Venous blood samples for serum gastrin measurements (Quest Diagnostics, San Jose, CA) were taken at the following times, with respect to administration of the Heidelberg capsule: 0.5 h, 2.5 h, and at the end of the study.
Data Analysis
Gastric pH data was recorded by the Heidelberg pH Diagnostic System over 1-second intervals. From this, pH data at 1-minute intervals were then reported and used for subsequent analyses, as it had been previously shown that pH data sampled at 1-minute intervals can accurately depict the pH-time profile.10 To evaluate the potency of BHCl, the lowest pH during a 15- and 30-minute interval after BHCl administration was subtracted from the median pH value over a 15- and 30-minute interval before BHCl administration, respectively.
The onset of effect of BHCl was determined by the time necessary for gastric pH to fall to less than pH 3, while the duration of effect of BHCl was measured by calculating the rebound time necessary for gastric pH to rise above pH 3 and pH 4, relative to BHCl administration. As a secondary method to evaluate BHCl efficacy, area under the pH versus time curves (AUCpH) were calculated using a modification of the Trapezoidal Rule, beginning with BHCl administration until the end of the study. To calculate the AUCpH below pH 3 or pH 4, the difference between the observed pH and pH 3 or pH 4 was multiplied by the time interval (1 minute) for each time point. At any given time, if the observed pH exceeded the pH 3 or pH 4, those AUCs were reported as zero.
Statistical Analyses
The sample size was calculated based on a previously reported change in gastric pH of −4.6 ± 1.0 pH units after 1360 mg (7.6 mmol H+) of glutamic acid HCl was administered to healthy volunteers treated with ranitidine.10 With a two-sided α=0.05 and 90% power, 5 subjects would be necessary to detect a 2 unit difference in gastric pH before and after the administration of 1500 mg (9.7 mmol H+) of betaine HCl. Thus, a sample size of 6 was chosen to account for patient compliance and improve the estimations of our study endpoints.
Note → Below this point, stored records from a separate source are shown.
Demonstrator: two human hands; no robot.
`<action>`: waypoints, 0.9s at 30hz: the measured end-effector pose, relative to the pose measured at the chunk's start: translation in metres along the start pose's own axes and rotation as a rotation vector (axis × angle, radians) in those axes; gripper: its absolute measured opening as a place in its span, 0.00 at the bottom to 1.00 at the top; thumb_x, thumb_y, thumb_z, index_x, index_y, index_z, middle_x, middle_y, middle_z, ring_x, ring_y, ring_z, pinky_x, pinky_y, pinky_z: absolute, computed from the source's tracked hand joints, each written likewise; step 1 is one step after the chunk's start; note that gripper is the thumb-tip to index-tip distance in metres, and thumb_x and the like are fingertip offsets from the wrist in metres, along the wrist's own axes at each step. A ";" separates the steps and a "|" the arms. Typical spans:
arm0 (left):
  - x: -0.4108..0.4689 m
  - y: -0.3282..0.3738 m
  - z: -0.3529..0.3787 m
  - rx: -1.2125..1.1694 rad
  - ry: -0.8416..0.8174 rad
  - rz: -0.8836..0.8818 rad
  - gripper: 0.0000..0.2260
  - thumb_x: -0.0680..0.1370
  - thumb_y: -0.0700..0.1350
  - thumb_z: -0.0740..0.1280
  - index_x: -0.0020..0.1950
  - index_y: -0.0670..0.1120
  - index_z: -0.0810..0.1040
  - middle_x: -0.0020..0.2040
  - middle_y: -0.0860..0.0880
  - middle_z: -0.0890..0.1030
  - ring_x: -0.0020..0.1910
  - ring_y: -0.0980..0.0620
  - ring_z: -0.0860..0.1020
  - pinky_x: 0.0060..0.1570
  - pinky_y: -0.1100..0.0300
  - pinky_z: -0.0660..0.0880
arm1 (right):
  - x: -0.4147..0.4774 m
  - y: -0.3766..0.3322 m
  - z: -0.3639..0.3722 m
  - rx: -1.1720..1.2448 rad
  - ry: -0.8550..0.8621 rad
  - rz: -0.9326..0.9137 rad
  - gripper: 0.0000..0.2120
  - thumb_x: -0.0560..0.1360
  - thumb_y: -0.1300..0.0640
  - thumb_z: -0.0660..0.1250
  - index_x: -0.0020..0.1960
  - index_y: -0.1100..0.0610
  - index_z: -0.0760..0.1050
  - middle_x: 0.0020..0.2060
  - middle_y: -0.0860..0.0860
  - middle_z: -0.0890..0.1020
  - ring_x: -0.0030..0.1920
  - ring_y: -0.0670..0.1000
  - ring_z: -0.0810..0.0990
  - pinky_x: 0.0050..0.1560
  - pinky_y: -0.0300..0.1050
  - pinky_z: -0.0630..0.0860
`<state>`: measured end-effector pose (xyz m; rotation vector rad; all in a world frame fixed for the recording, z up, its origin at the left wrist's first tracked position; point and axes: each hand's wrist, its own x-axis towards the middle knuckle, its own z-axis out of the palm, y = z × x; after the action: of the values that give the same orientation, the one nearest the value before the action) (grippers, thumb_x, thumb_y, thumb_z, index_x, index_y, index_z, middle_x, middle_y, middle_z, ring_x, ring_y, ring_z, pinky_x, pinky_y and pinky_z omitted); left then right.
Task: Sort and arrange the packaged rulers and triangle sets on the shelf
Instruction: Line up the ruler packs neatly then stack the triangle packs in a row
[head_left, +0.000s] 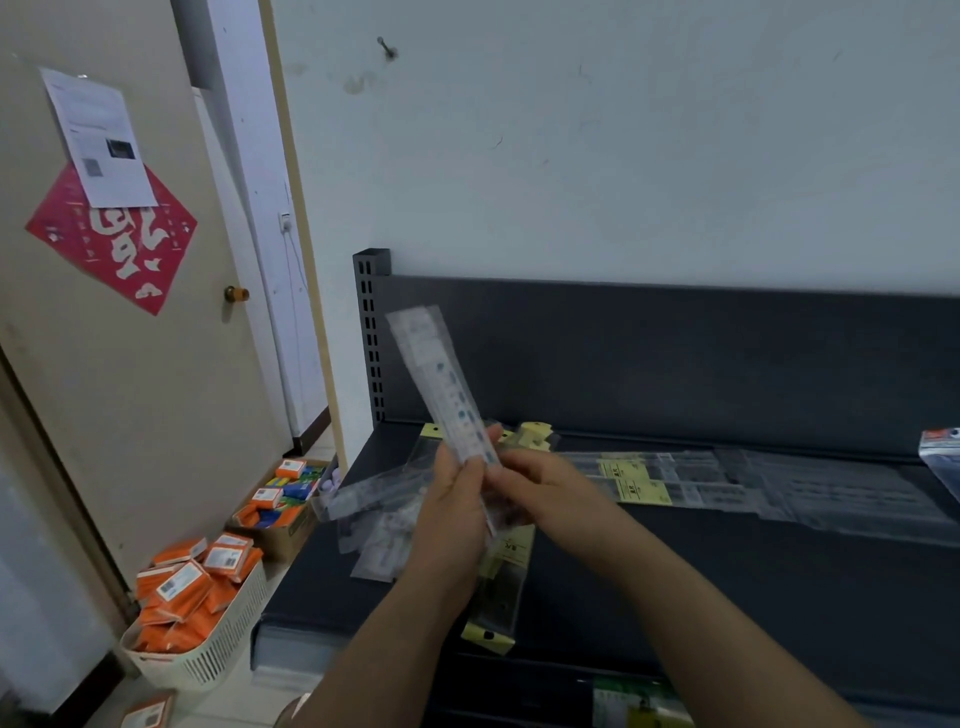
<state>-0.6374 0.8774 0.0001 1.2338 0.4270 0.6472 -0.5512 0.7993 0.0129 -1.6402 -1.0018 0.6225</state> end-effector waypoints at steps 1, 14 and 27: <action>0.001 -0.001 0.002 0.008 -0.023 -0.002 0.15 0.84 0.43 0.53 0.68 0.52 0.71 0.59 0.46 0.80 0.55 0.50 0.81 0.53 0.50 0.79 | -0.002 -0.003 -0.003 -0.004 0.011 -0.018 0.11 0.80 0.57 0.62 0.61 0.56 0.77 0.47 0.51 0.85 0.47 0.47 0.83 0.49 0.44 0.80; 0.008 -0.013 0.030 1.011 -0.083 0.641 0.28 0.78 0.48 0.65 0.76 0.54 0.58 0.73 0.53 0.63 0.74 0.52 0.57 0.73 0.52 0.55 | -0.081 0.028 -0.134 -0.906 0.187 0.134 0.14 0.79 0.60 0.61 0.62 0.50 0.77 0.54 0.48 0.80 0.56 0.48 0.78 0.53 0.39 0.72; 0.002 -0.048 0.120 1.404 -0.309 0.277 0.02 0.80 0.49 0.61 0.49 0.53 0.73 0.49 0.54 0.78 0.47 0.53 0.76 0.48 0.55 0.75 | -0.134 0.091 -0.206 -0.590 0.271 0.179 0.05 0.76 0.59 0.68 0.51 0.53 0.79 0.45 0.42 0.80 0.48 0.43 0.78 0.45 0.28 0.72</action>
<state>-0.5505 0.7820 -0.0110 2.7183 0.4462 0.3090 -0.4265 0.5720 -0.0239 -2.2806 -0.8888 0.2094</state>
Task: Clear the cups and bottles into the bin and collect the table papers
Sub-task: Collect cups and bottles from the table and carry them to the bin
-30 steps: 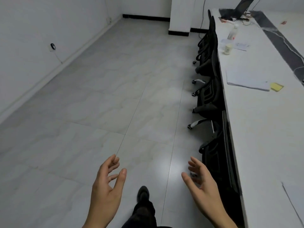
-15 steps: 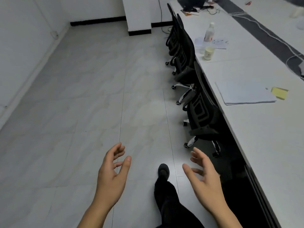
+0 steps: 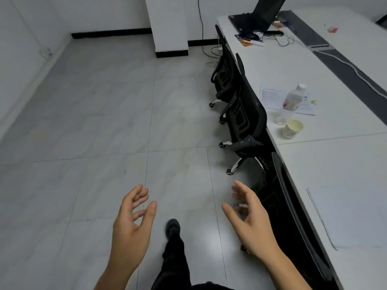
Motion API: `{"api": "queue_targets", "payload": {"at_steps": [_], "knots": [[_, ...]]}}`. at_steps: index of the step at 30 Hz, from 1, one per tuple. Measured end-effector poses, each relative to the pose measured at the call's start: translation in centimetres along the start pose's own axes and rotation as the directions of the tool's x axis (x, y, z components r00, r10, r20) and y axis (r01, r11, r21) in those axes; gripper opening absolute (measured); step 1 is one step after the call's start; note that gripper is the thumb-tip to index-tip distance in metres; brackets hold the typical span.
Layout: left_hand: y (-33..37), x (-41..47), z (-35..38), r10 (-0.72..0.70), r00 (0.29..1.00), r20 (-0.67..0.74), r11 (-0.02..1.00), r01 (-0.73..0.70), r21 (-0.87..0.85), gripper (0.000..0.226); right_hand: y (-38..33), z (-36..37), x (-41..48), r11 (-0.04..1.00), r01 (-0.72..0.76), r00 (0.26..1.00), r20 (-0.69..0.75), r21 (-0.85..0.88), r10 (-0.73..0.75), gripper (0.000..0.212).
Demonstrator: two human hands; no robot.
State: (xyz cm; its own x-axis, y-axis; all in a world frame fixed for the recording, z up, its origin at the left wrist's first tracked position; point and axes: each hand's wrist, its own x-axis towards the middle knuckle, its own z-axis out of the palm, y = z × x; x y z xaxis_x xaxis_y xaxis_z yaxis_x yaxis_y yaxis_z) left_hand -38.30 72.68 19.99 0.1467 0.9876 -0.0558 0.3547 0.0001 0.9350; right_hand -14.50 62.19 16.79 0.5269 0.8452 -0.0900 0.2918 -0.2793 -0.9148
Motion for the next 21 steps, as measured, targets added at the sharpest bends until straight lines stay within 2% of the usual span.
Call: {"api": "queue_targets", "payload": {"at_steps": [5, 7, 10, 12, 15, 21], "knots": [[-0.5, 16.6, 5.1, 0.023, 0.991, 0.129, 1.0, -0.025, 0.014, 0.042, 0.2, 3.3, 14.5, 0.997, -0.072, 0.992, -0.108, -0.018, 0.07, 0.062], [1.2, 22.1, 6.9, 0.035, 0.98, 0.197, 0.999, -0.039, 0.016, 0.042, -0.6, 3.6, 18.3, 0.993, -0.116, 0.98, -0.163, 0.001, 0.114, 0.062], [4.8, 31.6, 11.6, 0.122, 0.934, 0.336, 0.991, -0.132, 0.009, 0.043, -1.8, 2.6, 24.6, 0.986, -0.163, 0.938, -0.306, 0.024, 0.163, 0.062], [7.6, 36.6, 15.2, 0.191, 0.871, 0.453, 0.976, -0.218, 0.008, 0.043, -2.0, 1.4, 27.9, 0.978, -0.204, 0.891, -0.404, 0.049, 0.206, 0.063], [11.6, 41.7, 21.3, 0.25, 0.759, 0.602, 0.955, -0.295, -0.025, 0.041, -1.5, -1.0, 31.2, 0.954, -0.267, 0.783, -0.546, 0.136, 0.297, 0.063], [15.4, 47.1, 36.0, 0.3, 0.506, 0.808, 0.921, -0.375, -0.107, 0.043, 3.2, -5.6, 37.3, 0.897, -0.327, 0.567, -0.697, 0.298, 0.438, 0.059]]}}
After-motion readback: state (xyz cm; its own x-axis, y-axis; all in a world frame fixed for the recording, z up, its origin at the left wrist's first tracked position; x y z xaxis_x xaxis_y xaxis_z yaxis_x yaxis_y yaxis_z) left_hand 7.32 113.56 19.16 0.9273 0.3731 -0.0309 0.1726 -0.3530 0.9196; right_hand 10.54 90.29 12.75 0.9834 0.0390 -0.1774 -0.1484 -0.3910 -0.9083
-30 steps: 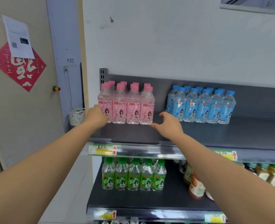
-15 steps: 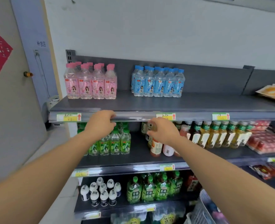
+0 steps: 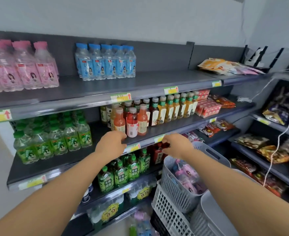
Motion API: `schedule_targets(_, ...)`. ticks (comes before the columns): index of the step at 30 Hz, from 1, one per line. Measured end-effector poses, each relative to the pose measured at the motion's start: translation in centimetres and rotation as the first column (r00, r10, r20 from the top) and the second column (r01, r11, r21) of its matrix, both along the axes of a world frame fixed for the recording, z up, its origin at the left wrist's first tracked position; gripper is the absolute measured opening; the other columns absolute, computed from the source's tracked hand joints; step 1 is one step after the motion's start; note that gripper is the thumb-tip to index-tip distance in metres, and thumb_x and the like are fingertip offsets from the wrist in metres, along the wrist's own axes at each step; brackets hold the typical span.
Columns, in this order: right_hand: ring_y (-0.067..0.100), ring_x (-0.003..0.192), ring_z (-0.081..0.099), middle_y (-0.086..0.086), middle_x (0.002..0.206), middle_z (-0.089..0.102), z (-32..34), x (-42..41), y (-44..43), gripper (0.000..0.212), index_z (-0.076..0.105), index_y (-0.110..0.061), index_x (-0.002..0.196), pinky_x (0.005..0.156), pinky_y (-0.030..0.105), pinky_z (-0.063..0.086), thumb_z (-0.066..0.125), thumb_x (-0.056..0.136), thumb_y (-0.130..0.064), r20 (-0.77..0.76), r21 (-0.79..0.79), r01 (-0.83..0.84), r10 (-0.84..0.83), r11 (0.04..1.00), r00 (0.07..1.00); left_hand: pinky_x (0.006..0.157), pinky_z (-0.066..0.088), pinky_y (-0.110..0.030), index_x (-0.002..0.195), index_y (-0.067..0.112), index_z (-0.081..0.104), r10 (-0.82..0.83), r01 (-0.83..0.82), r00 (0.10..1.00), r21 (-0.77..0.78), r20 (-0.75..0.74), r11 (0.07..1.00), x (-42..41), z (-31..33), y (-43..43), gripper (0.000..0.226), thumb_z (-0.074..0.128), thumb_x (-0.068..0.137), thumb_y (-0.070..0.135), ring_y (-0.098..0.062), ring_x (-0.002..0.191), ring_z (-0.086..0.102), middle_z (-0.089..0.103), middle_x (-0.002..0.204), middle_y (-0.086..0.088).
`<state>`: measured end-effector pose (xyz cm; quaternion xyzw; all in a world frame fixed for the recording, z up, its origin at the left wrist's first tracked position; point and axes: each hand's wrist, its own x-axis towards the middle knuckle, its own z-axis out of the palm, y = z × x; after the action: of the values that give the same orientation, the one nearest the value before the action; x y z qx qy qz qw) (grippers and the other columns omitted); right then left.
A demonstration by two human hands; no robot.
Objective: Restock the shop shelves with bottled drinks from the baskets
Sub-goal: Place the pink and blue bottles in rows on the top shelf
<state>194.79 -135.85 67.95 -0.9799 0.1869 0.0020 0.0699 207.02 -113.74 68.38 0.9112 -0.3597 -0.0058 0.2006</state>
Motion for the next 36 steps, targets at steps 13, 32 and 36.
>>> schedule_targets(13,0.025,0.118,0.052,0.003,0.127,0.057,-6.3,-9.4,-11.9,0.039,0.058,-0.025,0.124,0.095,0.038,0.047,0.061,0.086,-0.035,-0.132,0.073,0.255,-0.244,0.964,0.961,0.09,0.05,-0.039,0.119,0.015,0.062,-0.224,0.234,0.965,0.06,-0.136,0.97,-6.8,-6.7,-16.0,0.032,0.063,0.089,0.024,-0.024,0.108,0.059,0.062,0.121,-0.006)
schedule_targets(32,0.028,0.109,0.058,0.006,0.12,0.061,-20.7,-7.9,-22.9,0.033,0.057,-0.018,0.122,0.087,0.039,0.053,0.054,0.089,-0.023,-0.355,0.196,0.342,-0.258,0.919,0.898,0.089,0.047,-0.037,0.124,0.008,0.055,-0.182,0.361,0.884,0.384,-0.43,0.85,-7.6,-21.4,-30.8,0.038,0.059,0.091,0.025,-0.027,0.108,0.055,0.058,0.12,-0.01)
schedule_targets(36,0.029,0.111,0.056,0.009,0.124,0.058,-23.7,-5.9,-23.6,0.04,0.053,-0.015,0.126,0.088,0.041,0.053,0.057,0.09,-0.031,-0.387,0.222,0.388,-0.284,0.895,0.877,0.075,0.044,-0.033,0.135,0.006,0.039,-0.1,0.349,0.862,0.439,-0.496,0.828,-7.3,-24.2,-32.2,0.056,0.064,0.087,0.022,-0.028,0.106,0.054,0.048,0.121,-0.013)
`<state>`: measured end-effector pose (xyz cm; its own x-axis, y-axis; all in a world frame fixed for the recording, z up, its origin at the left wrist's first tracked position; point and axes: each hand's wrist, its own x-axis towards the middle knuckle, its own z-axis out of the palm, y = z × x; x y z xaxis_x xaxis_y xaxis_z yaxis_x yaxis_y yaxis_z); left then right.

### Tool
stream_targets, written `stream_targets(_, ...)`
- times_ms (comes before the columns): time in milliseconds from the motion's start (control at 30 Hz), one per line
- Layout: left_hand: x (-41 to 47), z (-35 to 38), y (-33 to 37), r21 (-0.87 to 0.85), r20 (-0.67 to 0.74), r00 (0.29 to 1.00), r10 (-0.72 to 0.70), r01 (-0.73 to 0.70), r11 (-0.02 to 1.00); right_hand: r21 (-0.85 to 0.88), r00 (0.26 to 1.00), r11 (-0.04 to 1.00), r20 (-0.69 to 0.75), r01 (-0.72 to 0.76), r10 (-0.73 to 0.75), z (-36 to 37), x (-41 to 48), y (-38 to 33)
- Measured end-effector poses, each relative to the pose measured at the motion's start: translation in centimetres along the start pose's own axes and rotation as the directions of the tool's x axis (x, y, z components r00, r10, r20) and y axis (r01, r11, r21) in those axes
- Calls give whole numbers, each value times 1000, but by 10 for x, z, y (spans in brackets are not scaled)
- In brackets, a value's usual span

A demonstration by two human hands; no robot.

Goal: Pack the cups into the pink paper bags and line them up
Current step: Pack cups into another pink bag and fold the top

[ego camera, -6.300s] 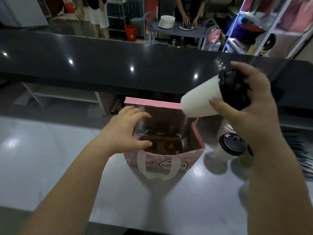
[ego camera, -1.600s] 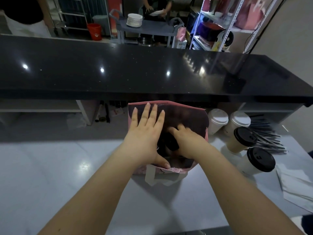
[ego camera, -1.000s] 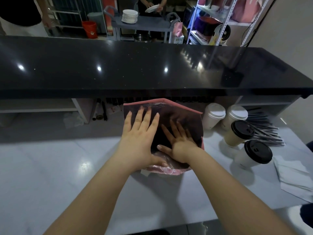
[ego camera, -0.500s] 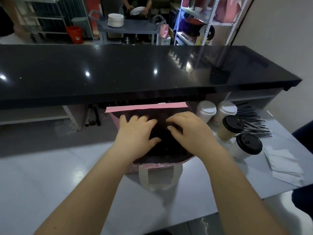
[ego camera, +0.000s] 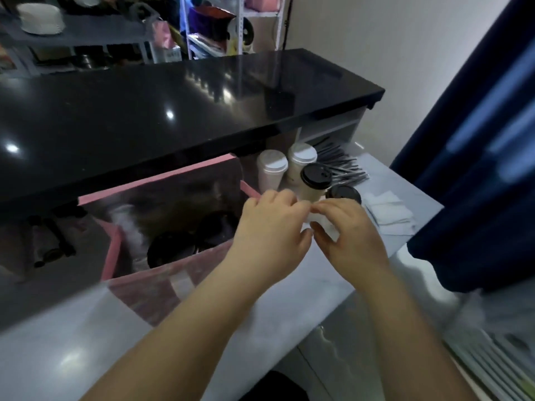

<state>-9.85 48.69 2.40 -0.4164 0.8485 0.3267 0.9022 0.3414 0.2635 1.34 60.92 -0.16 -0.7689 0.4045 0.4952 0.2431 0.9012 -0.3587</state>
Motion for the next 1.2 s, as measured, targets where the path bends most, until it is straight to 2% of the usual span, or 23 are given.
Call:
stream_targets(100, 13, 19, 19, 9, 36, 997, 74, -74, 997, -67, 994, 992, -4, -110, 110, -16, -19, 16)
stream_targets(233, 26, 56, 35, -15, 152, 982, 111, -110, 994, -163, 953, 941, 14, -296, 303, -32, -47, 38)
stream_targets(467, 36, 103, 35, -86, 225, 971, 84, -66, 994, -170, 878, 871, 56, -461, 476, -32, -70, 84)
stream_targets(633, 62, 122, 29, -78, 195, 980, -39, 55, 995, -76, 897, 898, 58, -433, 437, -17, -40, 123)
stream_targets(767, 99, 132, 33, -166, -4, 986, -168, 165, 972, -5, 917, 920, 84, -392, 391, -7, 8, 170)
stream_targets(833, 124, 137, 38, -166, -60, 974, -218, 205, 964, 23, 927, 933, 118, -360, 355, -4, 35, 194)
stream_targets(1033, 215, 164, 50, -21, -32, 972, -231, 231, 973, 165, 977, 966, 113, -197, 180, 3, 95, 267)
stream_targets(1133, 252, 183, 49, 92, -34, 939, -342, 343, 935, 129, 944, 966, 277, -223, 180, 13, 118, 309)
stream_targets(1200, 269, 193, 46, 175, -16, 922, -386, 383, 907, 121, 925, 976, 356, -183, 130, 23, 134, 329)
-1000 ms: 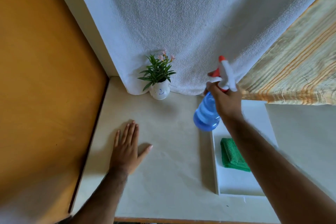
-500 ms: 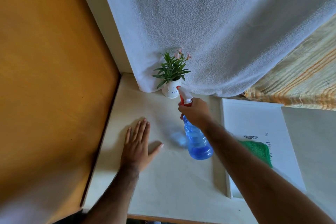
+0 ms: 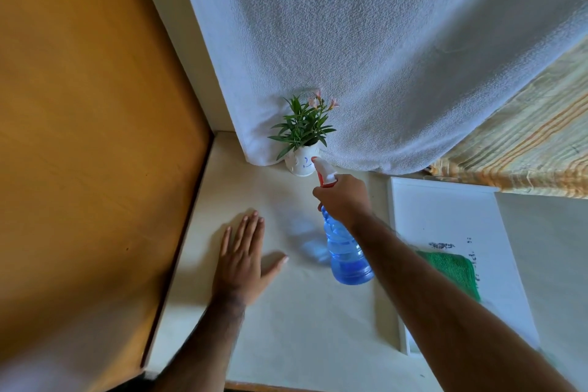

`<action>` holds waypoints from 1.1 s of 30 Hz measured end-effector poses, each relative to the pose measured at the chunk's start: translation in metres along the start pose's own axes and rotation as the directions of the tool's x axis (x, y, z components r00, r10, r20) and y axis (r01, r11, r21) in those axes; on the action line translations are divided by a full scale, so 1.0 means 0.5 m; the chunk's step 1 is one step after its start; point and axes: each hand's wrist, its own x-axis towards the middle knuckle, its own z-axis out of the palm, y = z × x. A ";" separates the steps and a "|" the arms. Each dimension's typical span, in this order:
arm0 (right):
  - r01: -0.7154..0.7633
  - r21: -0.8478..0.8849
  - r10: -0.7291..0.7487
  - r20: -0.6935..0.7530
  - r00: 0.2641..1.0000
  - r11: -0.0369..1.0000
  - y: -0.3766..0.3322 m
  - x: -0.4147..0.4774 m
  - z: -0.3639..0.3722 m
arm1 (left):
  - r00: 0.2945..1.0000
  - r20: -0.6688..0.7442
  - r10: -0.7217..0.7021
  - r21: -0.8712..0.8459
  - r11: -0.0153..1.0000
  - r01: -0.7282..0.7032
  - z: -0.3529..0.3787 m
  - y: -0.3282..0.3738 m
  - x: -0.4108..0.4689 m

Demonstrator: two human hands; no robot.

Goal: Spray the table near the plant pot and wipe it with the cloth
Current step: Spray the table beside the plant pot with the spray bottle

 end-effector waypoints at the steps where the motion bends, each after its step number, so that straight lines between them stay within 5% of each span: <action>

All statistical tests were performed using GraphPad Prism 5 for Windows Version 5.02 (La Jolla, CA). Differences in gastric pH values before and after BHCl administration were tested for statistical significance using a Student’s Paired, Two-tailed t-test, whereas AUCpH correlations were tested for statistical significance using a non-parametric Spearman Rank Correlation test. Statistical significance was achieved with P ≤0.05.
Results
Gastric pH Monitoring
Representative gastric pH plots from two subjects during the fifth study day can be found in Figure 1. Though all subjects were pre-treated with multiple doses of rabeprazole, fasting gastric pH at the beginning of the fifth study day was not always above 4. This may most likely be due to the nocturnal gastric acid breakthrough that occurs overnight, even after twice-daily dosing of a PPI.12 It is interesting to note that those subjects who had a fasting gastric pH > 4 at the beginning of the study day took their doses with a meal, which supports the hypothesis that PPIs only inhibit active proton pumps in the stomach.12
Potency of Betaine Hydrochloride
The average (±SD) gastric pH during the 15- and 30-minute interval just before BHCl administration was found to be 5.1 (±0.5) and 5.2 (±0.5), respectively, confirming that the rabeprazole dosing regimen chosen for the study was sufficient to induce hypochlorhydria in each subject. As seen in Figure 2, gastric pH was significantly reduced (P <0.001) after the administration of BHCl, with the lowest pH values over a 15- and 30-minute interval of 0.9 (±0.4) and 0.6 (±0.2), respectively. This corresponds to a mean change in pH (ΔpH) of 4.2 (±0.3) and 4.6 (±0.5) units for the 15- and 30-minute intervals, respectively.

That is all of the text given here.